If you want to lower long-term interest rates, you need to raise short-term rates.

I know it sounds crazy. After all, how can raising rates lead to lower rates? But it worked before. And if you have the guts to do it, it'll work now, too. Plus, you'll derail the currency crisis headed our way.

Let me explain…


You've lowered the Fed Funds rate to 0%, and you've promised the markets you'll keep it there for an extended period. Everybody knows your hand. Bankers know they can borrow from the Fed for free, turn around, and buy U.S. government 10-year notes at 3.3%.

That's a huge spread. It's probably the biggest percentage difference in the history of the Fed.

Banks are making a fortune.

Of course, that's the idea, right? Give the banks free money. Let them fund our deficit at a record spread. The earnings will paper over all the losses from the silly mortgage mess. And the banks' losses will eventually be absorbed by the U.S. taxpayer.

What a great scam.

The problem is, the public now knows you're scamming them. They know you're in the pockets of the fraudulent bankers. They know they're paying more for bread and meat and milk because you're printing money to bail out your buddies in the Hamptons. They know your quivering lip during the 60 Minutes interview wasn't the result of an air conditioner running full blast.

Ben, the jig is up. Nobody has any confidence in your ability to steer clear of the iceberg. So if you want to avoid going down like the Titanic, here's my advice to you…

Raise short-term interest rates.

Raising rates will attract short-term capital into the country. It'll boost the dollar and deflate some of the bubbles forming in different sectors of our economy.
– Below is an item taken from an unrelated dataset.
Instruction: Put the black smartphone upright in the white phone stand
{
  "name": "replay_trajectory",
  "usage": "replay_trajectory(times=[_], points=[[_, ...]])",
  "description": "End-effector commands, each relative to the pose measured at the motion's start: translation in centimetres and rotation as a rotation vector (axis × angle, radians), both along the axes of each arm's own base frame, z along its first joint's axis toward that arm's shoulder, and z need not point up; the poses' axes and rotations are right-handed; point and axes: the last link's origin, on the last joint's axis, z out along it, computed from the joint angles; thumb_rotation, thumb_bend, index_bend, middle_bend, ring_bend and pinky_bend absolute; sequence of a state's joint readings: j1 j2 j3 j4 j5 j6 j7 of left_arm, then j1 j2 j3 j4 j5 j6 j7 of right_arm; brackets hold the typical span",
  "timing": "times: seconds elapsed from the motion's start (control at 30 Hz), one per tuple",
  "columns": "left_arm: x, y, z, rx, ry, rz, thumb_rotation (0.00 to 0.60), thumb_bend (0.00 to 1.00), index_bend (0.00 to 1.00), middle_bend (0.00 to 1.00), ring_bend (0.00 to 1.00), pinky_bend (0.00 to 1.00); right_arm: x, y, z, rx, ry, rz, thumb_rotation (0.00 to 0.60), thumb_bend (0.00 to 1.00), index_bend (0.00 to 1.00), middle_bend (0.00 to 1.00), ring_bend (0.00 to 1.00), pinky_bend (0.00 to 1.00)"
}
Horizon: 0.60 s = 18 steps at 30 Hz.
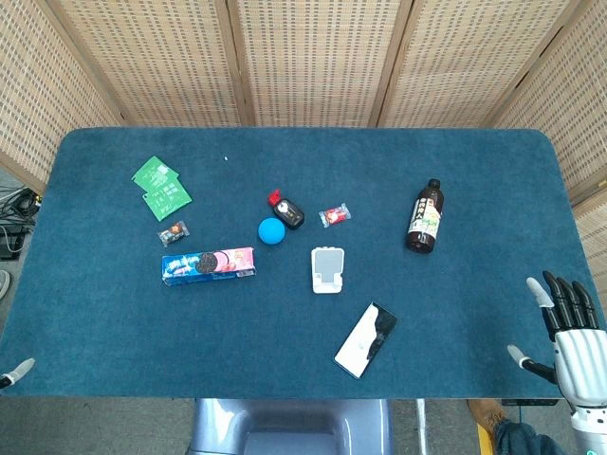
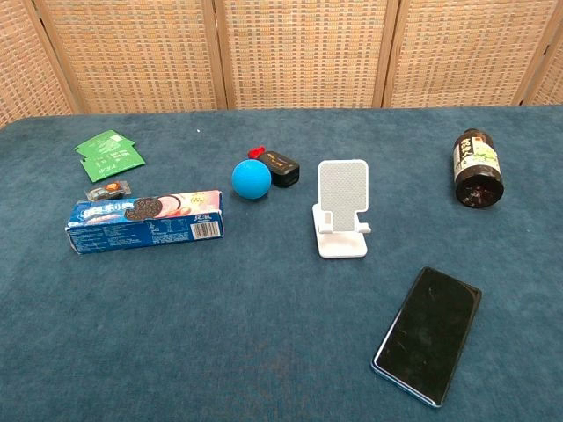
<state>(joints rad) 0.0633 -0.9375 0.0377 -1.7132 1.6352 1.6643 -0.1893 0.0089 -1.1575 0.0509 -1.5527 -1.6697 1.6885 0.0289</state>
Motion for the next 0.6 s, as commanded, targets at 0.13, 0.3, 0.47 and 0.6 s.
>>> replay_trajectory(times=[0.13, 0.3, 0.47, 0.6], points=[[0.1, 0.2, 0.0, -0.004, -0.002, -0.003, 0.6, 0.0, 0.0, 0.0, 0.0, 0.0, 0.3, -0.4, -0.8, 0.086, -0.007, 0.029, 0.6, 0.0, 0.0, 0.0, 0.0, 0.0], [0.0, 0.8, -0.3, -0.016, 0.0, 0.01, 0.6, 0.0, 0.0, 0.0, 0.0, 0.0, 2.3, -3.3, -3.7, 0.328, 0.036, 0.196, 0.6, 0.0, 0.0, 0.0, 0.0, 0.0], [-0.2, 1.3, -0.4, -0.02, 0.004, 0.027, 0.6, 0.0, 0.0, 0.0, 0.0, 0.0, 3.8, -5.4, -6.4, 0.524, 0.121, 0.331, 0.6, 0.0, 0.03, 0.05, 0.0, 0.0], [-0.5, 2.1, -0.9, -0.033, 0.021, 0.054, 0.6, 0.0, 0.0, 0.0, 0.0, 0.0, 5.2, -7.4, -9.9, 0.694, 0.236, 0.437, 0.6, 0.0, 0.06, 0.09, 0.01, 0.0]])
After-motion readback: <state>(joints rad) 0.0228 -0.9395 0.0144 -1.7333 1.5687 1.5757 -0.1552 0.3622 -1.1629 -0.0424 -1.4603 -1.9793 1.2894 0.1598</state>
Most important, though, is raising rates will give the bankers notice that the free lunch is over. No longer will they be able to borrow money for free and lend it back to the Fed at 3.3%. There will be a cost to their trade. So they'll look for ways to increase their long-term returns. That means they'll be more willing to lend to the homebuyers and the small business people – all the folks they've turned down for loans because 10-year Treasurys at 3.3% is a better bet. The easy money will actually work its way into the economy.

We know it'll happen because it worked before… in 1994.

Fed Chairman Alan Greenspan warned bankers in late 1993 that if they didn't start lending to the private sector, instead of borrowing from the Fed at 2% and lending it back to the Treasury by purchasing 10-year notes at 5%, he'd raise short-term interest rates.

No one believed him. After all, the economy was soft and economic activity was sluggish. Everyone figured raising rates in that environment would send the country into a recession.

But the Fed's easy money policy wasn't making it into the economy. So the benefit of low interest rates wasn't trickling down to mom and pop. It was stuck in the pockets of the banks. The difference between short-term rates and long-term rates was historically high.

In February 1994, the Fed raised short-term rates. The market was shocked. Stocks and bonds both sold off hard on the news. And Greenspan was painted as a villain whose policies would destroy the economy.

But… funny thing, long-term interest rates started to fall almost immediately.

Banks' cost of funds had increased. The only way to maintain their spreads was to lend to private-market customers, to mom and pop. Banks made the loans. The economy expanded. And long-term rates declined.

Ben, right now the yield curve (the difference between short-term and long-term interest rates) is as steep as it's ever been. Banks are taking advantage of it by borrowing at 0% and lending back to the Treasury for 3.3%. If you genuinely want to lower long-term interest rates, take a page from the Greenspan playbook and raise short-term rates.

Somehow I don't think you have the guts to do it.